Du 21 au 24 mai, il va flotter sous la verrière du Grand Palais un parfum très particulier : celui d’un palace qui descend de son piédestal pour jouer des coudes avec la cuisine. Cette année, l’iconique Hôtel de Crillon, A Rosewood Hotel sera le seul palace représenté à Taste of Paris 2026. Et pour l’occasion, il ne vient pas avec des pincettes.
Aux commandes : Paul Pairet, électron libre de la gastronomie, chef globe-trotteur et cerveau gourmand derrière Nonos. Son terrain de jeu habituel ? La place de la Concorde. Son nouveau spot pour quatre jours ? La nef du Grand Palais, transformée en gigantesque restaurant éphémère où les chefs cuisinent presque sous les yeux des visiteurs.
Le contraste promet déjà le spectacle. D’un côté, l’élégance feutrée du Crillon, héritier des rêves architecturaux de Louis XV ; de l’autre, l’ambiance bouillonnante de Taste of Paris, ses masterclass, ses dégustations et ses foodies armés de smartphones et d’appétit. Entre les deux, Paul Pairet fait exactement ce qu’il sait faire de mieux, c’est-à-dire casser les codes sans jamais casser le goût.

Avec Nonos, le chef défend depuis plusieurs années une vision joyeuse du grill à la française. Comprendre une cuisine généreuse, lisible, ultra-technique sans avoir l’air d’y toucher. Une gastronomie qui préfère le plaisir immédiat à la démonstration compliquée. Et à Taste of Paris, il compte bien transformer cette philosophie en machine à saliver.
Au menu, des créations signatures pensées comme des petites bombes de gourmandise :
La “Conserve Minute de Poulpe à l’Américaine”, proposée en édition limitée, joue la Méditerranée en version chic : poulpe fondant, tomates cerises, basilic, ail, huile d’olive et focaccia moelleuse pour saucer sans culpabilité.

L’“Œuf Mimosa Mama” arrive avec thon, anchois et tuile croustillante, histoire de rappeler qu’un classique de bistrot peut encore avoir du panache quand il passe entre les mains de Paul Pairet.

L’“Avocat Cantine Moutarde-Soja” transforme un produit simple en exercice d’équilibre entre douceur, rondeur et umami maîtrisé.

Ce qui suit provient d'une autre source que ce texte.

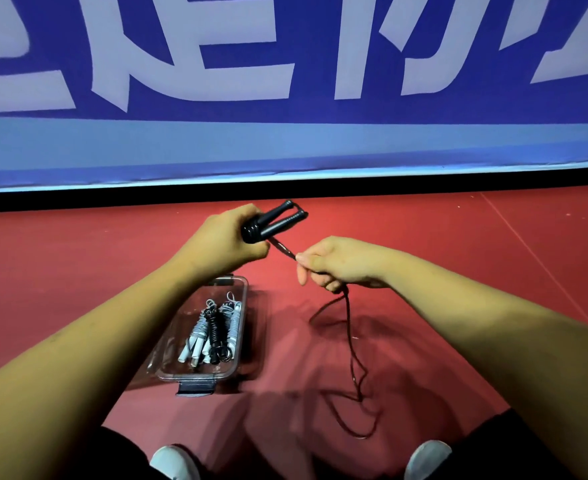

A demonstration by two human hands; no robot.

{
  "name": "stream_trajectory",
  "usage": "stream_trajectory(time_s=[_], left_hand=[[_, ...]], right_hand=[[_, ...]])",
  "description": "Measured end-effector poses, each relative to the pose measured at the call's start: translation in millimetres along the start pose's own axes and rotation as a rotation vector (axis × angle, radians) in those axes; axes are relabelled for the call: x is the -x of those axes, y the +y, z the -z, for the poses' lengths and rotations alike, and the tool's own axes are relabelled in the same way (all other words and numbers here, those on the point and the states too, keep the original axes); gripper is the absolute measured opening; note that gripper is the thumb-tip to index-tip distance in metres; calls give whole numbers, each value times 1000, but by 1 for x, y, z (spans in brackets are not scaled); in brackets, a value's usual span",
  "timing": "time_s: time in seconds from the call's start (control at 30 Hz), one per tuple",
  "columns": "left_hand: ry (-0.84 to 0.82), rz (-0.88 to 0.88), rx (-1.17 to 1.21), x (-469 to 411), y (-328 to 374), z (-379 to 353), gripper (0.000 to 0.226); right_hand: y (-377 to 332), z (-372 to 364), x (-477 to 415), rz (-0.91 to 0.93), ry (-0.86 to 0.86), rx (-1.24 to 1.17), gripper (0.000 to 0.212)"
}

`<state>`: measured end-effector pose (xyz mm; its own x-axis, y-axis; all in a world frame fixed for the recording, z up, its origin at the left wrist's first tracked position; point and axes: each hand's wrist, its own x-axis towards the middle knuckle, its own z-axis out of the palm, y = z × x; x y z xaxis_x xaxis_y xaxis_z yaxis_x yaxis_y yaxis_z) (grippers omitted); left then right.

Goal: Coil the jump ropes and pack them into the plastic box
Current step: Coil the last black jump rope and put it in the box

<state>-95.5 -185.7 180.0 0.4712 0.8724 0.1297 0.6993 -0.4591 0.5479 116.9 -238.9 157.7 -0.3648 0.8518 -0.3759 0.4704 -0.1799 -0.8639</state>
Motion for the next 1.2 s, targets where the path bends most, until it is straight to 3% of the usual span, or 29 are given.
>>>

Et puis il y a la “Brochette de Cochon Feuilleton”, probablement la plus addictive de la bande. Viande découpée en fines lamelles, grillée juste ce qu’il faut, servie avec une purée ultra-onctueuse. Une proposition qui emprunte autant à la street food qu’à la haute cuisine – le genre d’assiette capable de réconcilier les amateurs de palace et les amoureux de sandwich dégoulinant.

Cerise sur la focaccia, Paul Pairet sera présent à chaque service. Une rareté dans ce type d’événement, où les chefs stars apparaissent parfois aussi vite qu’une cuisson minute.
Pendant quatre jours, le Crillon quitte donc ses ors pour venir jouer au contact du public. Et dans un festival où l’on picore souvent à toute vitesse, Nonos pourrait bien réussir l’exploit ultime : faire patienter les visiteurs dans une longue file d’attente… avec le sourire.